Robert Murray Kavanaugh GC (18 December 1906 - 12 September 1976) was an Australian recipient of the Albert Medal, formerly the highest decoration for gallantry awarded to civilians or to military personnel for actions "not in the face of the enemy" in the United Kingdom and Commonwealth. A dental student, Kavanaugh was awarded the Albert Medal following his rescue of a youth during a shark attack at Bondi Beach in January 1929. With the establishment of the George Cross, the Albert Medal was discontinued and, in 1971, living recipients of the decoration were invited to exchange their medal for the George Cross; Kavanaugh took up the offer and formally became a recipient of the George Cross.

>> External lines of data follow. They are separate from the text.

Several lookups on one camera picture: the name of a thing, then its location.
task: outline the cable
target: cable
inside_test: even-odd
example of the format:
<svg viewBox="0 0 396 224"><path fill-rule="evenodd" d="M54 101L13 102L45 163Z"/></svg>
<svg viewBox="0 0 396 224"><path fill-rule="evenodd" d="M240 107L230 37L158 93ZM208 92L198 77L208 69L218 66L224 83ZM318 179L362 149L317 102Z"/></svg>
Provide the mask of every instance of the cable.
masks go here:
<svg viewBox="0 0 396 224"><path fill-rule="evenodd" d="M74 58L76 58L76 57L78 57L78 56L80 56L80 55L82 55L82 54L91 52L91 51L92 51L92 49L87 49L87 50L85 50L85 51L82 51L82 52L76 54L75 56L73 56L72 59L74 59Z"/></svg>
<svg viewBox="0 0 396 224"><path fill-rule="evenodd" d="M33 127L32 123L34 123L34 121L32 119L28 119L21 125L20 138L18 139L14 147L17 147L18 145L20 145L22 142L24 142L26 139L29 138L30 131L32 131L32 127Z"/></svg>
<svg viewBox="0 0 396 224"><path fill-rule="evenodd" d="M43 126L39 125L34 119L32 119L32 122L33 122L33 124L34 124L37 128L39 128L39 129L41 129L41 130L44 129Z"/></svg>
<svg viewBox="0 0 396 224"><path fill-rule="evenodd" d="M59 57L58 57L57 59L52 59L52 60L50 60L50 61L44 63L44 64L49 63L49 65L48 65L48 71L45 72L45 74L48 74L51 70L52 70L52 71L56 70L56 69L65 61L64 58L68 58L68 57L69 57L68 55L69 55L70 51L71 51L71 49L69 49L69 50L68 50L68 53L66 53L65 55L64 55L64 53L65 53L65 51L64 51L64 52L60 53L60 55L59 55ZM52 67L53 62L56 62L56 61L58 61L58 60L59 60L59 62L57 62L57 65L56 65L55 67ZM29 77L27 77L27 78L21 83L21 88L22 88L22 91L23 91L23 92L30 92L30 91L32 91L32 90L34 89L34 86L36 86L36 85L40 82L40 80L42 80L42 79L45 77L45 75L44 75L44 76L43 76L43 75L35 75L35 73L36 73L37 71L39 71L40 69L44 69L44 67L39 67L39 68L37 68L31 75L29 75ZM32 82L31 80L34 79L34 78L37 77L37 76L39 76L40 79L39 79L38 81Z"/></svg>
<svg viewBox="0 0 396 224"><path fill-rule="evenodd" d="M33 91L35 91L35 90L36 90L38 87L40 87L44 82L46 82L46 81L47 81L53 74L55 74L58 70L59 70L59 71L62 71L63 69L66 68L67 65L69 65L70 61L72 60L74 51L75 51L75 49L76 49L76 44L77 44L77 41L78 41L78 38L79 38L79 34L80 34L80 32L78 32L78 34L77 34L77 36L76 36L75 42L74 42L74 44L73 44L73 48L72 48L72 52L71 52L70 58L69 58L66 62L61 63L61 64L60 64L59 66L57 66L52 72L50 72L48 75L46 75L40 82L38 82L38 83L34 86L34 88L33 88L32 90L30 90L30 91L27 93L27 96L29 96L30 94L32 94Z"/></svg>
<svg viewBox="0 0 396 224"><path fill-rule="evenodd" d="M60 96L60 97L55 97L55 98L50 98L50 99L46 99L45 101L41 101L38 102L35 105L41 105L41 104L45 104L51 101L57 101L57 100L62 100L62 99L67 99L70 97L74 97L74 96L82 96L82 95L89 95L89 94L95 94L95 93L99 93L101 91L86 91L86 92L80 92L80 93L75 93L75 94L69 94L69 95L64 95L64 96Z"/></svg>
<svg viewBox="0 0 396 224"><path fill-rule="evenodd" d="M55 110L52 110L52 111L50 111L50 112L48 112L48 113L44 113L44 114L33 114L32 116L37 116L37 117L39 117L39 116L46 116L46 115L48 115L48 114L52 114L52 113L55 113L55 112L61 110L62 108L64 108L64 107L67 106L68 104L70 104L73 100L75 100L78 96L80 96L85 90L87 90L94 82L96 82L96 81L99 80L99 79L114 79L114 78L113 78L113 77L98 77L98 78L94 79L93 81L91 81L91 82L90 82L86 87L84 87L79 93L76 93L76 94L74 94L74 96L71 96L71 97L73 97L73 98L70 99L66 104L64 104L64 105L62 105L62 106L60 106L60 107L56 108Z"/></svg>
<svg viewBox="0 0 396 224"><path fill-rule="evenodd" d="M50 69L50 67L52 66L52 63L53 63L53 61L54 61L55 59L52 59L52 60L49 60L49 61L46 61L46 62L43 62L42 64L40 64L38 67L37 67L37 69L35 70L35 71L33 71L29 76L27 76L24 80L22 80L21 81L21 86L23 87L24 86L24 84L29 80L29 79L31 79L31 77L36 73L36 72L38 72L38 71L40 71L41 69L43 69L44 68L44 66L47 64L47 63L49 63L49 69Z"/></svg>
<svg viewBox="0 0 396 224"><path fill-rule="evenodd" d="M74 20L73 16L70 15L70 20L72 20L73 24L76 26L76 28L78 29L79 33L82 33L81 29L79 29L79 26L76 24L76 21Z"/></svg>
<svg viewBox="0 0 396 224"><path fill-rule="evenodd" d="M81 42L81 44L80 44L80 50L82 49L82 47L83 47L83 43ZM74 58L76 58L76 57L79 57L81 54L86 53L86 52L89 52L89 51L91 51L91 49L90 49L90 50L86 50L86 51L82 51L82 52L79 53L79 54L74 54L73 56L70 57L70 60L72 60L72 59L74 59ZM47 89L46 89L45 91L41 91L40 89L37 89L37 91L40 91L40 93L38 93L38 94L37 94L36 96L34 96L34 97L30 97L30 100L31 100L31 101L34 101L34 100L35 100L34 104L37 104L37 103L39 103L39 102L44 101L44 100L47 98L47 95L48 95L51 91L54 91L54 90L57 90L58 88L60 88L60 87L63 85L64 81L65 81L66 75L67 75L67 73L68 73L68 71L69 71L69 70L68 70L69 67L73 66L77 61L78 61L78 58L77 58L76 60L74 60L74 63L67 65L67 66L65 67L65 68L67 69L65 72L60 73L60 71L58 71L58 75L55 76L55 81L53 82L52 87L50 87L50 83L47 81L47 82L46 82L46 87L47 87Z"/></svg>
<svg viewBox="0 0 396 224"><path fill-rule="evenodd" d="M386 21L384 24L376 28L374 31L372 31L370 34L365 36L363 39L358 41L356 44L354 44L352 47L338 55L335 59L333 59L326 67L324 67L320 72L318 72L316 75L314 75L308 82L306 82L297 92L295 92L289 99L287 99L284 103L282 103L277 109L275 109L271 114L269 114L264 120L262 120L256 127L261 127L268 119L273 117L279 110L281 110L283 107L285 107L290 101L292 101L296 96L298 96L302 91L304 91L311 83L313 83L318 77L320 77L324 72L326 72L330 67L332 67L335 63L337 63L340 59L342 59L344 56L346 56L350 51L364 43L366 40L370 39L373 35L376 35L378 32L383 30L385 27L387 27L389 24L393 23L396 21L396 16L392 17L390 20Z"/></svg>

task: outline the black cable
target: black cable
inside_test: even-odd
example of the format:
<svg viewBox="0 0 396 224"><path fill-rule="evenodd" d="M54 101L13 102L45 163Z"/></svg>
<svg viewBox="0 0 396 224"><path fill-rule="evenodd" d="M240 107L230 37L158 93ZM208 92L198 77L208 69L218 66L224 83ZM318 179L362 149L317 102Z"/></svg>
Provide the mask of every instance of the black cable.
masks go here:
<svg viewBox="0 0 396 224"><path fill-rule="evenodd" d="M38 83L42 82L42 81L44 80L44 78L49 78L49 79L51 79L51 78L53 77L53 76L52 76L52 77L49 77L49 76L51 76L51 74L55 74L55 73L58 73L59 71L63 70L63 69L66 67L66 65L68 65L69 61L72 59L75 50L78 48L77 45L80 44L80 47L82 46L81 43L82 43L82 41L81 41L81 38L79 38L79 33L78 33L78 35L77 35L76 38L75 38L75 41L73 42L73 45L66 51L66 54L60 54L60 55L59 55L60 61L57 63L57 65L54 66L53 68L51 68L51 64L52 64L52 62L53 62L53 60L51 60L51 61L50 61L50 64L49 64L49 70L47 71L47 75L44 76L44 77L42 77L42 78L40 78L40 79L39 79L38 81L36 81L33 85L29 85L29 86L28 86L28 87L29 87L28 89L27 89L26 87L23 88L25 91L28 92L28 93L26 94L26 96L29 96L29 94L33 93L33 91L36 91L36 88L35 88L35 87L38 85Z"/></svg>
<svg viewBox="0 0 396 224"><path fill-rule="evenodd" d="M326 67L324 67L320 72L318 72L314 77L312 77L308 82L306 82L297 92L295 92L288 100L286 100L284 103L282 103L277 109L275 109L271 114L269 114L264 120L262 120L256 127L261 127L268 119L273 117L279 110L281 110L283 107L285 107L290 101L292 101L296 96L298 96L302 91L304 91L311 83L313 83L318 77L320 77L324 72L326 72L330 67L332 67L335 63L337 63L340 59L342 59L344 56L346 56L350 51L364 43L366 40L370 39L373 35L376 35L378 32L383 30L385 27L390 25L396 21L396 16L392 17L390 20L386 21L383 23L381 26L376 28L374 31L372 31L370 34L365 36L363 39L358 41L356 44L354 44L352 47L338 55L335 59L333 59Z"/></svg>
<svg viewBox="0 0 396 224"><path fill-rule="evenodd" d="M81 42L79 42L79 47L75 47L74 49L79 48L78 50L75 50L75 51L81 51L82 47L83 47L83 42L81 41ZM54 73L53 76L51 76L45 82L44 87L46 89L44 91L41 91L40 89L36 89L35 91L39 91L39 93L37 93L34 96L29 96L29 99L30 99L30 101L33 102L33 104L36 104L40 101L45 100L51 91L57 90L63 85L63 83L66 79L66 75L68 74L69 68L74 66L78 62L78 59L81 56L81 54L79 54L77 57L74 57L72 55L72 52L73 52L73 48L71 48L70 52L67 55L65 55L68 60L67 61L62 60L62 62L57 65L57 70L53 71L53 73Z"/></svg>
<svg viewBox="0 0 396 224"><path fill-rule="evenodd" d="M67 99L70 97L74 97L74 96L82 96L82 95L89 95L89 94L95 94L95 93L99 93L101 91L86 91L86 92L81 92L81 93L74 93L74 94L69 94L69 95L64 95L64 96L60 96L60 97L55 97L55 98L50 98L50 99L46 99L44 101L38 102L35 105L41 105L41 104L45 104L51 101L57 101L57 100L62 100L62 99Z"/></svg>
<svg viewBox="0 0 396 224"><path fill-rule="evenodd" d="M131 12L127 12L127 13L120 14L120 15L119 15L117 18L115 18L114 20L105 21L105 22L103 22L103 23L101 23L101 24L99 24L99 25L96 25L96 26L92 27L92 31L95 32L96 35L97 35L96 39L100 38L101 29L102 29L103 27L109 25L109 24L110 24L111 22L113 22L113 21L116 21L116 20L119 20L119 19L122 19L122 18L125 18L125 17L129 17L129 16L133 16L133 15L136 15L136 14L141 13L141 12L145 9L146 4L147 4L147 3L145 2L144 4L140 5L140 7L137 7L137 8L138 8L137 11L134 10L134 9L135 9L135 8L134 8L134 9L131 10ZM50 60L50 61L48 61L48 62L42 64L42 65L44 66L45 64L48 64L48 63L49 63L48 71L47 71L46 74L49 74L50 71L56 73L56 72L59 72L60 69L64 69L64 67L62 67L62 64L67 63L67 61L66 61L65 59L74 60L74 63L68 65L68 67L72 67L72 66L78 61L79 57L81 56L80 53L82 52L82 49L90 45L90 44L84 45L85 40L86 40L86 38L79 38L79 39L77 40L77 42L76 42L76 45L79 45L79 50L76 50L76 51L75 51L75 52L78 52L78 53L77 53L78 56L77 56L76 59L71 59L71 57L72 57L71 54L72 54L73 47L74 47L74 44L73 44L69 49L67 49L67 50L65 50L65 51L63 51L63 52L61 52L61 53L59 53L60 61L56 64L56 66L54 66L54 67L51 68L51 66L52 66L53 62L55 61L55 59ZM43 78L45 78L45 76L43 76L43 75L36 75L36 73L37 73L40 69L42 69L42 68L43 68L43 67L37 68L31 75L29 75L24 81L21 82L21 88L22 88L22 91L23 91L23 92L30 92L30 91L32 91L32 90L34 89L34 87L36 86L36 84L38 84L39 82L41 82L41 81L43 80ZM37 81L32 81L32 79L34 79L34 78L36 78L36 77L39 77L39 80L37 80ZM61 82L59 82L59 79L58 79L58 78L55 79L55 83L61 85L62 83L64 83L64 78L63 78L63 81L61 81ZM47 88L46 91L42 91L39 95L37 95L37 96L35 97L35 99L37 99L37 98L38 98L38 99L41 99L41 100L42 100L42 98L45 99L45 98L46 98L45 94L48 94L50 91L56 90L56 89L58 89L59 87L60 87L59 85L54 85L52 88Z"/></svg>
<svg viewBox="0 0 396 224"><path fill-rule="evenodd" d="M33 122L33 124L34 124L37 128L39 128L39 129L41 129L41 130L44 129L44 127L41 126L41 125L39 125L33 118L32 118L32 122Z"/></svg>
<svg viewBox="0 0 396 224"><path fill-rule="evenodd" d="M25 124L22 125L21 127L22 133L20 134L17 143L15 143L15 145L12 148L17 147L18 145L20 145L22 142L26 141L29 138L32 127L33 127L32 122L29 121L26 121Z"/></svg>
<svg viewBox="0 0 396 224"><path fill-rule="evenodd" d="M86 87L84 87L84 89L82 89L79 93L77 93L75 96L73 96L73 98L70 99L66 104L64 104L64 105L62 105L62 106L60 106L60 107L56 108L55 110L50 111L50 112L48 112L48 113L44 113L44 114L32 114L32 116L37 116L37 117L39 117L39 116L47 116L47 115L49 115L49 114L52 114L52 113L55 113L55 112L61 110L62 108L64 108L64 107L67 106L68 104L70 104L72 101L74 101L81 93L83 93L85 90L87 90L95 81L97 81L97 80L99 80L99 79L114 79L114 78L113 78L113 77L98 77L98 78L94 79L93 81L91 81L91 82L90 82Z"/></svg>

==Early life and education==
Kavanaugh was born in Wingham, New South Wales, on 18 December 1906 to Herbert Leo Kavanaugh, a dentist, and his wife Alice Rose (née Flood). In 1917, the family moved to Sydney where Kavanaugh was educated at Waverley and Burwood public schools, as well as by a private tutor. He was active in sport, playing Rugby union for the Eastern Suburbs District Football Club, and belonging to the Sydney Rowing Club and the Kensington Amateur Athletic Association. Aged fifteen, Kavanaugh undertook study through the Dental Board of New South Wales and was apprenticed to his father as a dental student.

==Albert Medal==
On 12 January 1929, Kavanaugh was swimming at Bondi Beach approximately 45 m from the shore when fourteen-year-old Colin Stewart was attacked by a shark and dragged underwater. The shark inflicted severe wounds to Stewart's side and hip, and Kavanaugh—who was located only a few metres away—immediately swam to his assistance. The shark made a second pass at Stewart as Kavanaugh neared. Securing a hold on Stewart, Kavanaugh struggled towards the shore. As the pair neared, they were assisted by two other men who dragged Stewart ashore, where he received medical attention before being rushed to hospital. Stewart subsequently died of his injuries the following morning.

The coroner who investigated the incident commented on Kavanaugh's "heroic act", and noted that he should be decorated with the highest honour possible for the circumstances. For his actions, Kavanaugh was subsequently awarded the Surf Life Saving Association of Australia's meritorious award in silver and the Albert Medal. The announcement and accompanying citation for the latter award was published in the London Gazette on 17 October 1930, reading:

Board of Trade, Great George Street, London, S.W. 1. 16th October, 1930.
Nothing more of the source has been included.